REQUIRED WORK: A line qualifies if it holds the string "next". Copy every qualifying line from the records.

RECORDS SHOWN:
* * *

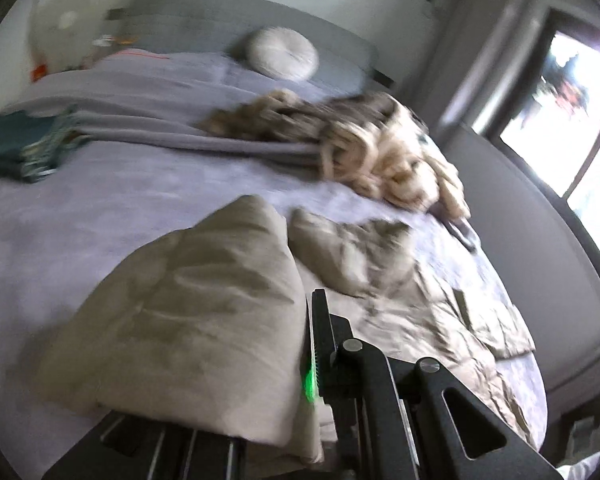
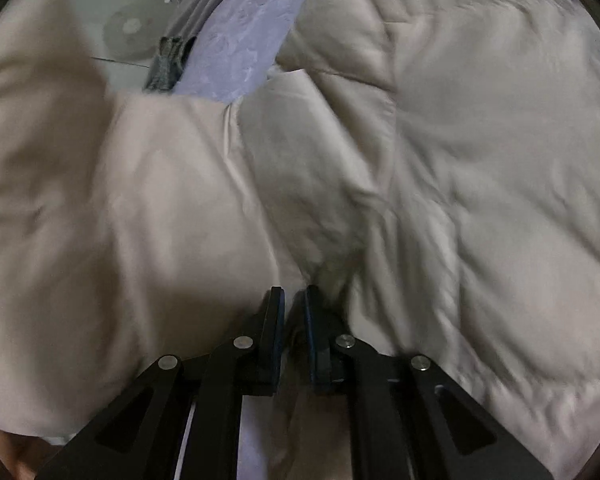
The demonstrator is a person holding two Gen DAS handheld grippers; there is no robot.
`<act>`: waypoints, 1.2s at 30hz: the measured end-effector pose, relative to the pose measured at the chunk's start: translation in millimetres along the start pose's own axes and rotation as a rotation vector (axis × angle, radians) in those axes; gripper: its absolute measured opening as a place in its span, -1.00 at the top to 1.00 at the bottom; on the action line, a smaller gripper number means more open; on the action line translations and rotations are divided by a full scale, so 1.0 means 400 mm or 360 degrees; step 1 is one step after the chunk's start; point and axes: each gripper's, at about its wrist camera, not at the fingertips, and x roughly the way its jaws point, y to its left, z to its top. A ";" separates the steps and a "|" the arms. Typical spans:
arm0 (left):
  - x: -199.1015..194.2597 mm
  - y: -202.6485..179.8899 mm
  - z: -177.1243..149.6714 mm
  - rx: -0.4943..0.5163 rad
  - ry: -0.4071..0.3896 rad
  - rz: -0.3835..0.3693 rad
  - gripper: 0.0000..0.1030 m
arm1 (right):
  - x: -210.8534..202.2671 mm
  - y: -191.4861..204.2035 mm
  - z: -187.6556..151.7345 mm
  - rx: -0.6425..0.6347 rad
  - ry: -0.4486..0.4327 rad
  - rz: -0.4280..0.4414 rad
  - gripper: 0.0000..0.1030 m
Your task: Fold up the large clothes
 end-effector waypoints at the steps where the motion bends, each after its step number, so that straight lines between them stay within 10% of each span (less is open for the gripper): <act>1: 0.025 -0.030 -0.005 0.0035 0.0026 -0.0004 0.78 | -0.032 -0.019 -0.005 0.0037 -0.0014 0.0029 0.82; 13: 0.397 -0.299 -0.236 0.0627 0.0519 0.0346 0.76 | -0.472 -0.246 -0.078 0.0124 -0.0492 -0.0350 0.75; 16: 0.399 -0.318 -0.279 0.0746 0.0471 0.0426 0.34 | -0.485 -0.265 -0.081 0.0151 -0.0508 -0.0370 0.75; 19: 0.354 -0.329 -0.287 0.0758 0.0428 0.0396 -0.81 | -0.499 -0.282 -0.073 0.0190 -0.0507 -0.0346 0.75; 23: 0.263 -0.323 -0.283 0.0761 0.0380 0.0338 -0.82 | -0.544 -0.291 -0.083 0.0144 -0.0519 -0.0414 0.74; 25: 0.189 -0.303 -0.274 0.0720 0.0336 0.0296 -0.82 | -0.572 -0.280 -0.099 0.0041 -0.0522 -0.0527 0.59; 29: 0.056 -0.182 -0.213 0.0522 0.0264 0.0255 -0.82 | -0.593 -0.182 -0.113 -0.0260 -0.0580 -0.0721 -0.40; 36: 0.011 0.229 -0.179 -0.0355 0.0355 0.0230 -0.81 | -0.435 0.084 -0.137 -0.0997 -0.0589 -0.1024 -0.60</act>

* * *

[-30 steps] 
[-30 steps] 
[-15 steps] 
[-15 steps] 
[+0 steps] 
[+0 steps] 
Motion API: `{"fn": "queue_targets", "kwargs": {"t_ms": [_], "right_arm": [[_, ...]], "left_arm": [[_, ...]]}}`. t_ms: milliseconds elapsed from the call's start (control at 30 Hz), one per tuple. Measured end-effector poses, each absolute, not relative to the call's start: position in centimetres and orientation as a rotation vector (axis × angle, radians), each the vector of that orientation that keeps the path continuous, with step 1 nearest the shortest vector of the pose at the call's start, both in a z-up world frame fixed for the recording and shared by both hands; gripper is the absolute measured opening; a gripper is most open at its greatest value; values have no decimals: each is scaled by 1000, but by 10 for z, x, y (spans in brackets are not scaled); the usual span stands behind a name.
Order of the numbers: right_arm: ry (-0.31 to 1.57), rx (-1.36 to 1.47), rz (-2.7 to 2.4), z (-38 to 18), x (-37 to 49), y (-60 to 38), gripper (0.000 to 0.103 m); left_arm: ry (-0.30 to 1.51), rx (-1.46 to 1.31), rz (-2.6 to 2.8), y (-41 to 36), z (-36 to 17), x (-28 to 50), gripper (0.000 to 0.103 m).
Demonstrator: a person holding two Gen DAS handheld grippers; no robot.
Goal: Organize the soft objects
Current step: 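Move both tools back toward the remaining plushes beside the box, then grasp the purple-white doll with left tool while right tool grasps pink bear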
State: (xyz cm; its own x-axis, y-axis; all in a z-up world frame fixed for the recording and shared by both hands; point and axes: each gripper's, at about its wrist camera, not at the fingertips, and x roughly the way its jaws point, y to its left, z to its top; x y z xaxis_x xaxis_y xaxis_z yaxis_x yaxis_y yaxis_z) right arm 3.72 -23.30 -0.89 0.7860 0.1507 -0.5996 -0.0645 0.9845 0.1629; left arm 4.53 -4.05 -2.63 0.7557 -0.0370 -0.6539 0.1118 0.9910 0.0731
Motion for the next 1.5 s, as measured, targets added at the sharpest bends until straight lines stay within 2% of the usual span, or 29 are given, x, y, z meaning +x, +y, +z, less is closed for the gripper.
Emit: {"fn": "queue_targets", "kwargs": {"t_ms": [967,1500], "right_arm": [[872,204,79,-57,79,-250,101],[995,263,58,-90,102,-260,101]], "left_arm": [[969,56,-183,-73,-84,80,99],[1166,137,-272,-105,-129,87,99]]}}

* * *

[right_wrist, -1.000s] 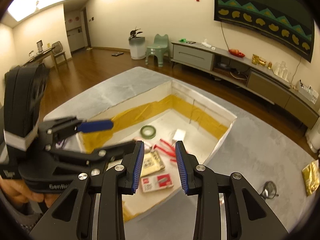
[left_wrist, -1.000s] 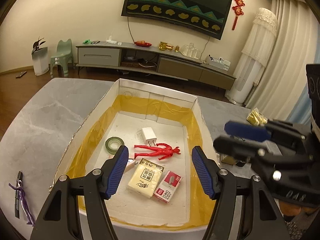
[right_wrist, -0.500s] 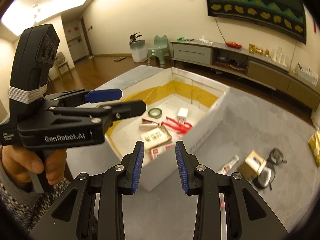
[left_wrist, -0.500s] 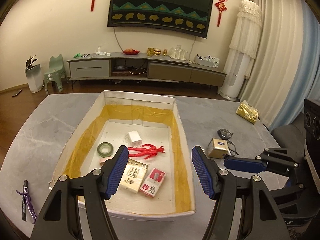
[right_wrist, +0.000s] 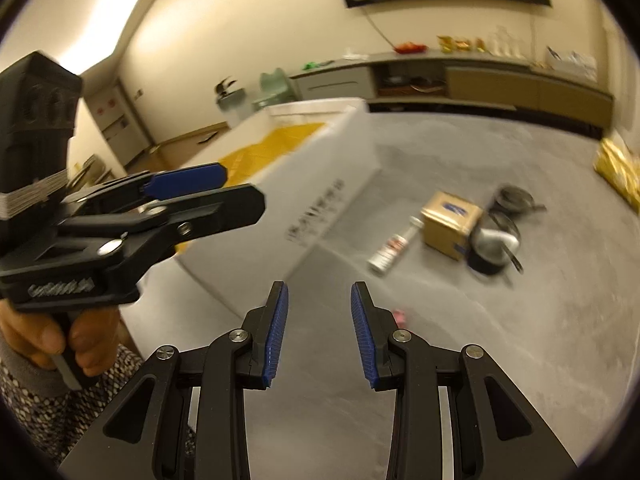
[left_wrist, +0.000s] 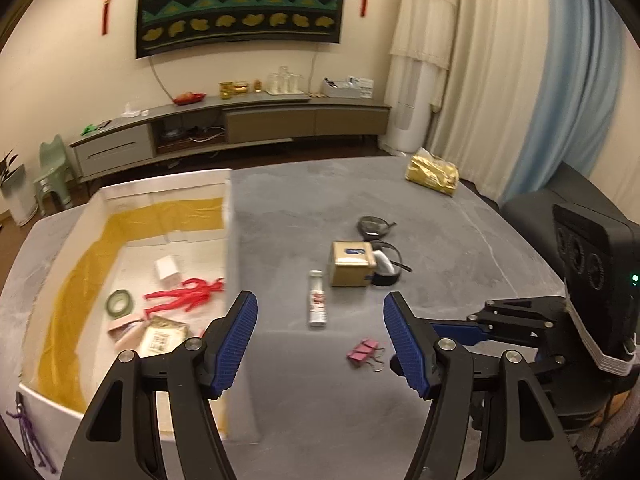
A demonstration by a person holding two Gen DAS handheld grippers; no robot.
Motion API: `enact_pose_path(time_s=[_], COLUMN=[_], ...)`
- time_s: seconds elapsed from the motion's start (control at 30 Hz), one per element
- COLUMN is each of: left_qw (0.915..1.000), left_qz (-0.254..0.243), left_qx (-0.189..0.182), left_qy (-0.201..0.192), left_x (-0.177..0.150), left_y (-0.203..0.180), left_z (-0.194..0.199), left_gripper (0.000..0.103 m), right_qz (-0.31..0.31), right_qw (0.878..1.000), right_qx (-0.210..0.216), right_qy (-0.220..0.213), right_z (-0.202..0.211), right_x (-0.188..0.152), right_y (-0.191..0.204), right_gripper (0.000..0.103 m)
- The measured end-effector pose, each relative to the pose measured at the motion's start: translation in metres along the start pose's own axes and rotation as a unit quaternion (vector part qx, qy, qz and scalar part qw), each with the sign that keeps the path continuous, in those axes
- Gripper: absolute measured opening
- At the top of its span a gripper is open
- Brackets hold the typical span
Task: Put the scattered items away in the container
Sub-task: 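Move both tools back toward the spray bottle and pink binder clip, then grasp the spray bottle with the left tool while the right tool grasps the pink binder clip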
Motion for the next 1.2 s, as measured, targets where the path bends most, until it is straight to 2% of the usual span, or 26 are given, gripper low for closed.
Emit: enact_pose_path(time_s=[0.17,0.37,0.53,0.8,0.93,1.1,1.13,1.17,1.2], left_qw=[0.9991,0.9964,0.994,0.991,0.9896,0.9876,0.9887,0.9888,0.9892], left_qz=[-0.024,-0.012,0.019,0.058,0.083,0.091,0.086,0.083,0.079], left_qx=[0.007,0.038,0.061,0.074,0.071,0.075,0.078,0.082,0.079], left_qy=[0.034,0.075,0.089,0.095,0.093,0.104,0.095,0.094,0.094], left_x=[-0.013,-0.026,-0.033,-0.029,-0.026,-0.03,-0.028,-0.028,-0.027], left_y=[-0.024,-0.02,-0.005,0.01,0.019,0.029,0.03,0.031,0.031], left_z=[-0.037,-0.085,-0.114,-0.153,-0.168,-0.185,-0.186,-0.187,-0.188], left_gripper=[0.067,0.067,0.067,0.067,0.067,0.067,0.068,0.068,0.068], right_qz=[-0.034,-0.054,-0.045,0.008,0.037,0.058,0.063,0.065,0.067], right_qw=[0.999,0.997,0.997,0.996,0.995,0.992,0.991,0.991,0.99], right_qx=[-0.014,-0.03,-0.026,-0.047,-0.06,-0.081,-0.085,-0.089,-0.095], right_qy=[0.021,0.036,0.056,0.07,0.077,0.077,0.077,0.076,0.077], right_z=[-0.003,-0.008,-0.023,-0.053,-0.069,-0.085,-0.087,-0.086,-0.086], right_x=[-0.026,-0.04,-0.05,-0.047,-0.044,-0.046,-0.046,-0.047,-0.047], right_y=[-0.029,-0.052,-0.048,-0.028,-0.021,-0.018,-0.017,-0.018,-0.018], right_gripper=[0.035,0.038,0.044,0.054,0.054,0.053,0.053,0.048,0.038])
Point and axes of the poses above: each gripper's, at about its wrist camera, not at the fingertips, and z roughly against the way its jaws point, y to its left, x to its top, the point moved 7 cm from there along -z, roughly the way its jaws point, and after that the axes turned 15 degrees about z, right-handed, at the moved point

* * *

EXPECTED ANSWER:
Motion for the next 1.5 s, as measured, targets added at the sharpest bends until straight lines stay within 2% of the usual span, or 29 are given, x, y, z meaning +x, +y, +z, less is closed for the gripper.
Motion for the next 1.2 s, as measured, targets where the path bends most, until it is straight to 2% of the usual span, or 26 are given, gripper low for closed.

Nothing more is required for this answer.